Last year, Sampson resigned from the DOJ.

In an interview with me, John McKay, the former U.S. attorney for the Western District of Washington who was fired in December 2006, said he believes he was not selected for a federal judgeship by local Republicans in Washington state last year because he did not file criminal charges against Democrats for voter fraud related to the 2004 governor’s election.

McKay said he felt he was not being treated fairly, and requested a meeting with then-White House Counsel Harriet Miers to discuss the issue, as well as his application for US district judge in his home state.

“I asked for a meeting with Harriet Miers, whom I had known since work I had been involved in with the American Bar Association, and she immediately agreed to see me in August of 2006,” McKay said.

When McKay met with Miers and her deputy, William Kelley, at the White House, the first thing they asked him was, “Why would Republicans in the state of Washington be angry with you?”

That was “a clear reference to the 2004 governor’s election,” McKay said in characterizing Miers and her deputy’s comments. “Some believed I should convene a federal grand jury and bring innocent people before the grand jury.”

“All of my actions as United States attorney had been coordinated with the Department of Justice,” McKay said. He said he explained that to Miers and Kelley, and informed them that there was no evidence of voter fraud to support launching a federal inquiry into the election.

The meeting with Miers and Kelley did not have a positive impact on McKay’s request to be appointed a judge at US District Court. Instead, McKay said it appears that he landed on the so-called list of US attorneys to be fired just a few weeks after his meeting with Miers and Kelley.

That was an incident Congress wanted to question Miers about.

“We look forward to the White House complying with this ruling and to scheduling future hearings with Ms. Miers and other witnesses who have relied on such claims,” House Judiciary Chairman John Conyers said in a statement. “We hope that the defendants will accept this decision and expect that we will receive relevant documents and call Ms. Miers to testify in September.”
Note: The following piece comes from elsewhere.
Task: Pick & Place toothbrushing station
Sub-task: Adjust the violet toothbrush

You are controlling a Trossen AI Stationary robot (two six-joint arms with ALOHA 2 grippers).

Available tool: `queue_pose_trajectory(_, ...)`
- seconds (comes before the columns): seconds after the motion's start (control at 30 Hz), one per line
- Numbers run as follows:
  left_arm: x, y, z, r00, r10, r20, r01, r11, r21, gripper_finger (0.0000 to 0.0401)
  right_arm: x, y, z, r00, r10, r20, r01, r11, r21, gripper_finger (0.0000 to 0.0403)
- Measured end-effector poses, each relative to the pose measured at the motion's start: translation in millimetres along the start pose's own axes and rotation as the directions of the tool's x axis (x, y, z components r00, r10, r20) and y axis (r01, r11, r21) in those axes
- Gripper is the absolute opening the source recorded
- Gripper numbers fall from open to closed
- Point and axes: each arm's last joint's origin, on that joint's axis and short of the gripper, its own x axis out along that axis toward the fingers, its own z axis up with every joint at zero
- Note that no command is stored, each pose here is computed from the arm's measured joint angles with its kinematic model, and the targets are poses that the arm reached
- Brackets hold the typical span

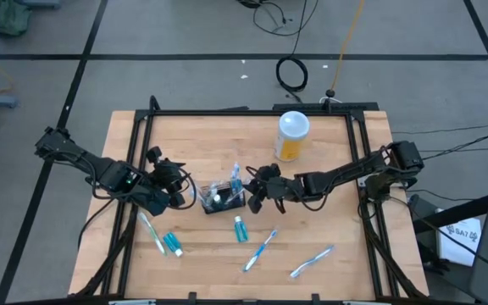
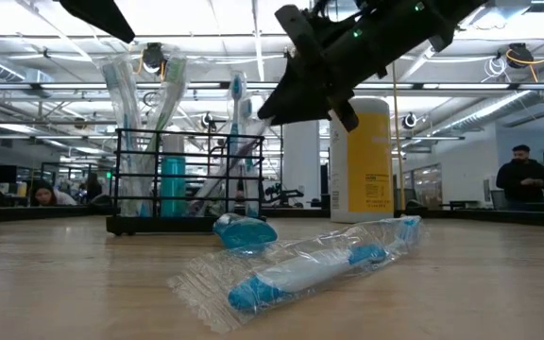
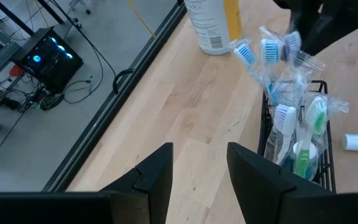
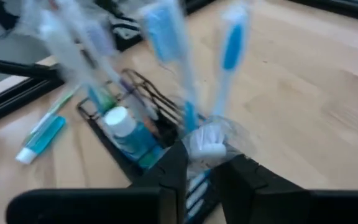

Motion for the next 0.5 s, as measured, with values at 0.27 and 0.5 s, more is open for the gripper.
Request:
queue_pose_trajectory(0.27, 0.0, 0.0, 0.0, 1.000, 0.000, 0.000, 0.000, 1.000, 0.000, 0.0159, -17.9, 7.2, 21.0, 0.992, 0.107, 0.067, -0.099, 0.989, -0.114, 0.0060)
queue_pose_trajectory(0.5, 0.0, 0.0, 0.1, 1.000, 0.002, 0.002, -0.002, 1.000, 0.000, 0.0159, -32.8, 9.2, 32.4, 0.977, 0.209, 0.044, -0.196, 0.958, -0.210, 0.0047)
The ruling also means that former White House political adviser Karl Rove will likely have to comply with a congressional subpoena. On Wednesday, the House Judiciary Committee voted on a resolution to hold Rove in contempt for refusing to appear before Congress earlier this month to testify about whether he played a role in the prosecution of Alabama Gov. Don Siegelman, a Democrat. Siegelman’s prosecution is alleged to have been politically motivated.
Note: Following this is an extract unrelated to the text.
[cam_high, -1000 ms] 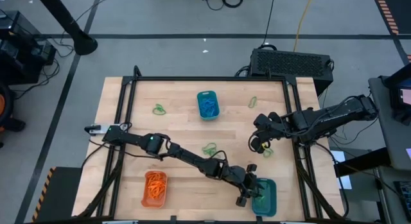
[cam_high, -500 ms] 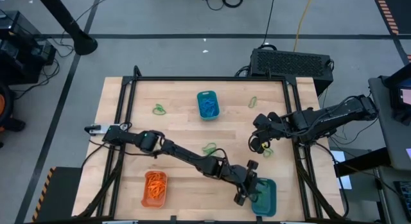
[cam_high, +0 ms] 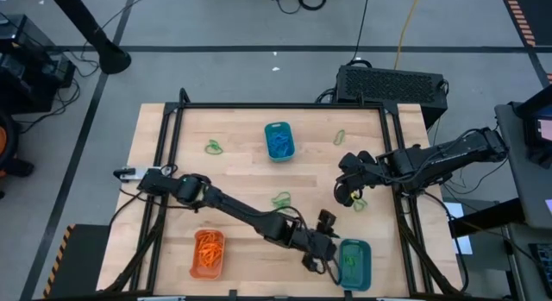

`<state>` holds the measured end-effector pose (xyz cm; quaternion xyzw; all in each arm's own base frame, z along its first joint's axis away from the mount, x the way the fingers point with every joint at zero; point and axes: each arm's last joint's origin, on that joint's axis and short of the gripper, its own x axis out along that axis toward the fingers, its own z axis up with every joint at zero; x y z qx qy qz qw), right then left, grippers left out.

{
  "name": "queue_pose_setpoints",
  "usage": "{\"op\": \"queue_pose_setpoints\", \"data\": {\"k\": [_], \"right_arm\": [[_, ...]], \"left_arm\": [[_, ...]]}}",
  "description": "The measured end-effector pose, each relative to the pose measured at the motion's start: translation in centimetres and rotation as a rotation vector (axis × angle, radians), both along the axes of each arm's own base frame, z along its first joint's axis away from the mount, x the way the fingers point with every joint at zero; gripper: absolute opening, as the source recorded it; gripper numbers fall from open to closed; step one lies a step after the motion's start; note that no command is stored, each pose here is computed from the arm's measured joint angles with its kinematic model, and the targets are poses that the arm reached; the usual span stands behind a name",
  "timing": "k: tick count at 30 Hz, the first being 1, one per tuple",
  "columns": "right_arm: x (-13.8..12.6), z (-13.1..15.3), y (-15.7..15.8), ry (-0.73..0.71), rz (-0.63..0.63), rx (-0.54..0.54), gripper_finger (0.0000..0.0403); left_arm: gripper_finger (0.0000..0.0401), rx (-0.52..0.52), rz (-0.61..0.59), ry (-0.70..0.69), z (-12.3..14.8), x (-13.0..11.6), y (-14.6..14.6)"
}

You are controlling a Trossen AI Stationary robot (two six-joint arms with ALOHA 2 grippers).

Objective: Sort rubber bands into baskets
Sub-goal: Put the green rubber band into the bottom bin

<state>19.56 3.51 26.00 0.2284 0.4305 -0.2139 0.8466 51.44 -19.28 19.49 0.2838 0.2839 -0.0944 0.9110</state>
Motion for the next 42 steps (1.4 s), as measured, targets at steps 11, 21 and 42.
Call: {"op": "queue_pose_setpoints", "data": {"k": [11, 21, 42], "right_arm": [[0.0, 0.0, 0.0, -0.005, -0.018, 0.002, 0.0], [-0.1, 0.0, 0.5, -0.014, 0.001, -0.01, 0.0], [2.0, -2.2, 2.2, 0.056, 0.067, -0.071, 0.0]], "left_arm": [[0.0162, 0.164, 0.29, 0.621, -0.7, -6.0, 4.7], [0.0162, 0.089, 0.222, 0.56, 1.3, -10.7, 8.1], [0.0162, -0.23, 0.082, 0.435, -6.1, -8.0, 12.9]]}}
The full House is expected to vote on contempt of Congress citation for Rove this week if he does not agree to voluntarily appear before Congress to testify about the Siegelman case.
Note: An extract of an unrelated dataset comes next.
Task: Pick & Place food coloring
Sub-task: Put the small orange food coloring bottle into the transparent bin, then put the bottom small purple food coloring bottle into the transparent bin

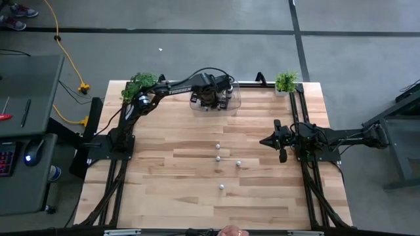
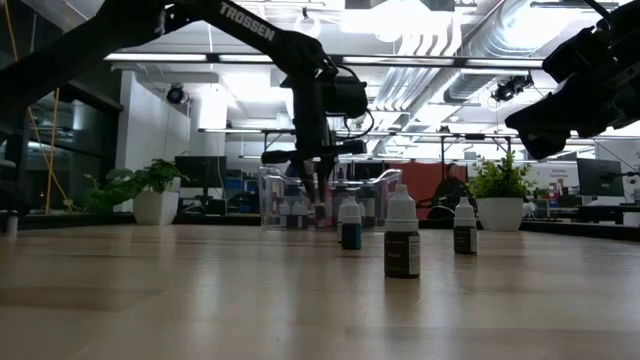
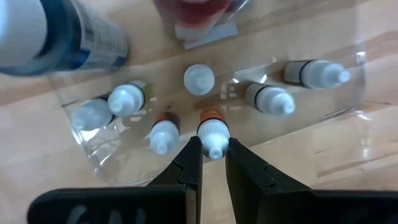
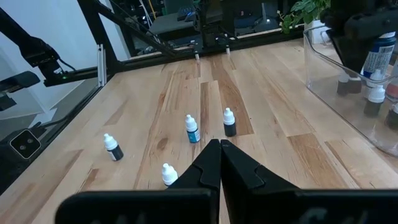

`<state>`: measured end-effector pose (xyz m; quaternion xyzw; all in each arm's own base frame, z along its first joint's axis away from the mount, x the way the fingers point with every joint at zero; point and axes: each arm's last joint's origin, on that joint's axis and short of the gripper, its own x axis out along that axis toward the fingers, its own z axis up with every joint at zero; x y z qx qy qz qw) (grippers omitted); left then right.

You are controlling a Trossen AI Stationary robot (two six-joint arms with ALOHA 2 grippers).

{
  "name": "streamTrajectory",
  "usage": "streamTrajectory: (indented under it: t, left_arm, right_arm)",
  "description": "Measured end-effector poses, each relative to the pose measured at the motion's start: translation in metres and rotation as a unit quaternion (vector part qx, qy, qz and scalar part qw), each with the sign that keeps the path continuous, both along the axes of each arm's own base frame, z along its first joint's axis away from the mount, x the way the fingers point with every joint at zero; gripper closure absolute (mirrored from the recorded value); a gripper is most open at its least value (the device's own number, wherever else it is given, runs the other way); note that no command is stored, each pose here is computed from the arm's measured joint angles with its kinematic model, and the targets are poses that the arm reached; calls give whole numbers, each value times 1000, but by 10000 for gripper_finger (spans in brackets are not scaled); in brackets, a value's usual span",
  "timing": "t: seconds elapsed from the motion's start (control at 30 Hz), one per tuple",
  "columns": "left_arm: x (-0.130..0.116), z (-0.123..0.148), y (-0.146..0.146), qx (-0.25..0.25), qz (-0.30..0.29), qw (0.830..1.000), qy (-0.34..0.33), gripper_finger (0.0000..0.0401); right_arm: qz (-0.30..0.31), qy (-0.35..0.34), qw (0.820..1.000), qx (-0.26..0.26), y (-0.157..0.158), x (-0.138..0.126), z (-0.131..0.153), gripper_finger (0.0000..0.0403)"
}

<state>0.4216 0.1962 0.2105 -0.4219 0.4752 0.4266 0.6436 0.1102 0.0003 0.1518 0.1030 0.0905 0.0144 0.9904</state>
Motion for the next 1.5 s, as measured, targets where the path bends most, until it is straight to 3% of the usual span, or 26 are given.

Rove was also subpoenaed by the Senate Judiciary Committee last year to testify about the U.S. attorney firings, but refused to appear based on a letter from White House Counsel Fred Fielding that said President Bush would “invoke a blanket claim of executive privilege.” Additionally, the Department of Justice’s Office of Legal Counsel issued a separate opinion stating Rove was “immune from compelled Congressional testimony” as an “immediate Presidential advisor.”

Patrick Leahy, the Democratic Chairman of the Senate Judiciary Committee, fired off a letter to Rove’s attorney, Robert Luskin, Thursday stating Bates’ decision renders the administration’s legal opinions “invalid.”

“Please advise me by next Thursday, August 7, when Mr. Rove will comply with the Committee’s subpoena,” Leahy wrote.

Luskin did not return calls for comment.

Anne Weismann, chief counsel for the government watchdog group, Citizens for Responsibility and Ethics in Washington (CREW), said Bates’ decision is important because it “affirms Congress’ right to investigate executive branch misconduct and rejects as unfounded the White House’s view that it is above the law.

“This administration has consistently attempted to expand the definition of executive power and privilege beyond any possible legitimate constitutional interpretation,” Weismann said. “Today’s opinion stops this effort cold.”